▶ _DATA BELOW_

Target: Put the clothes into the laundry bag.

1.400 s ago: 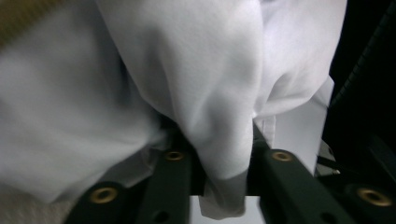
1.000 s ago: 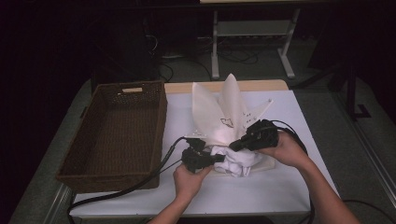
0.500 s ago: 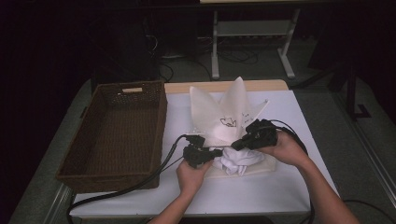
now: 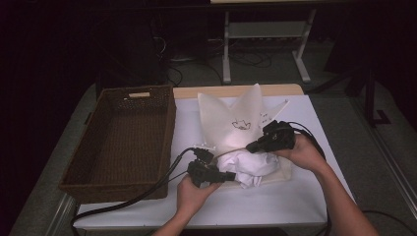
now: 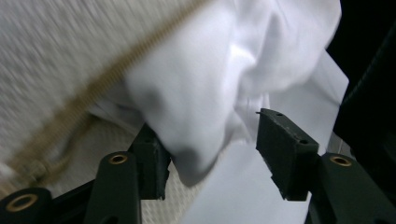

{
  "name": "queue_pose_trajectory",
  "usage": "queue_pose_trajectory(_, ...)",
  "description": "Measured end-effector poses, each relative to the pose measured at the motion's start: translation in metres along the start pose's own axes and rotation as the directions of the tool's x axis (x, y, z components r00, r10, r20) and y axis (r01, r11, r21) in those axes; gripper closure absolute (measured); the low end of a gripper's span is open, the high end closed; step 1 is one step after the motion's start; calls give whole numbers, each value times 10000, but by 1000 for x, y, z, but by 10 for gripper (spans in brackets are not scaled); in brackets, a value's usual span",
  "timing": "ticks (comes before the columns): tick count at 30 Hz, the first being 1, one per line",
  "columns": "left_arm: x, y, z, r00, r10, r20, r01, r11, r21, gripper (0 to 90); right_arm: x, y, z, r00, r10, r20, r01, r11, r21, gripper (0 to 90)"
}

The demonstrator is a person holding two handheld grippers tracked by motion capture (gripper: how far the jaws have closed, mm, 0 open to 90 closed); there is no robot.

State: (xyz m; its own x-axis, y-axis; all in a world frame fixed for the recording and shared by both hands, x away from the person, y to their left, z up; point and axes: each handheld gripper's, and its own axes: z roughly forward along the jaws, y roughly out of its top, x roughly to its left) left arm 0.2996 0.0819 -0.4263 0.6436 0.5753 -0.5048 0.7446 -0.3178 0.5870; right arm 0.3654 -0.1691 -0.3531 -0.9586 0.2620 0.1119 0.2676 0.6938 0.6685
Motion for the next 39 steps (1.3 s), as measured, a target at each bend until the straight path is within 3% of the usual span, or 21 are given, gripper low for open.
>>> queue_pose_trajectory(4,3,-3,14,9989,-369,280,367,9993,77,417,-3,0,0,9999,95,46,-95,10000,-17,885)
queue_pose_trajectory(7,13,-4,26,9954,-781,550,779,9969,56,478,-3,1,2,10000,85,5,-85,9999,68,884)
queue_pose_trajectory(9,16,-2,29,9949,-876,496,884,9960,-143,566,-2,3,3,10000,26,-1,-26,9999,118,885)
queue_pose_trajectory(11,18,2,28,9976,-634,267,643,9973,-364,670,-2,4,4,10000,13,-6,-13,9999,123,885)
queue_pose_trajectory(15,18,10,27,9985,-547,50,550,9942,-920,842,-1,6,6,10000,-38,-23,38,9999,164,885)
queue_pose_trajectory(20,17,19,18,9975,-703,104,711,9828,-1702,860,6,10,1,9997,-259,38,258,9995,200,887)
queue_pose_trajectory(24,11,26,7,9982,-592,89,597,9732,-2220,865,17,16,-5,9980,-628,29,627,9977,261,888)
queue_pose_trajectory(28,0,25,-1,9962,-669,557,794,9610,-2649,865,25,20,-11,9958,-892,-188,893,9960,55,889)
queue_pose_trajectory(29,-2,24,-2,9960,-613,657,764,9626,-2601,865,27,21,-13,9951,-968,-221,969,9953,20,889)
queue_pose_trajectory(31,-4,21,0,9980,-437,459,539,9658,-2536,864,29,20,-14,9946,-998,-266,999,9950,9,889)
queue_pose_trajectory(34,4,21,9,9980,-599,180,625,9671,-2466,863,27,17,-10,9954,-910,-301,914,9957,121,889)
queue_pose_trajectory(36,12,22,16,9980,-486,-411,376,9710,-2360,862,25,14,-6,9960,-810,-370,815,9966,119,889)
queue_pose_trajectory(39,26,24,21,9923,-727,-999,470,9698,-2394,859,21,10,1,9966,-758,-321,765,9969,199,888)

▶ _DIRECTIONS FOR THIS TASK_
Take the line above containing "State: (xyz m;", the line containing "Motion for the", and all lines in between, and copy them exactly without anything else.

▶ _RESULT OF THE EXERCISE_
State: (xyz m; its own x-axis, y-axis; all in a world frame fixed for the recording and shared by both hands, x away from the person, y to their left, z up; point and axes: each handheld gripper's, and its own axes: z roughly forward along the jaws, y roughly out of its top, x roughly to its left) left arm 0.2996 0.0819 -0.4263 0.6436 0.5753 -0.5048 0.7446 -0.3178 0.5870; right arm 0.3654 -0.1691 -0.3531 -0.9586 0.2620 0.1119 0.2676 0.6938 0.6685
Motion for the next 39 steps (1.3 s), as measured, a target at each bend until the straight path is within 3% of the usual span, or 21 are given, gripper low for open.

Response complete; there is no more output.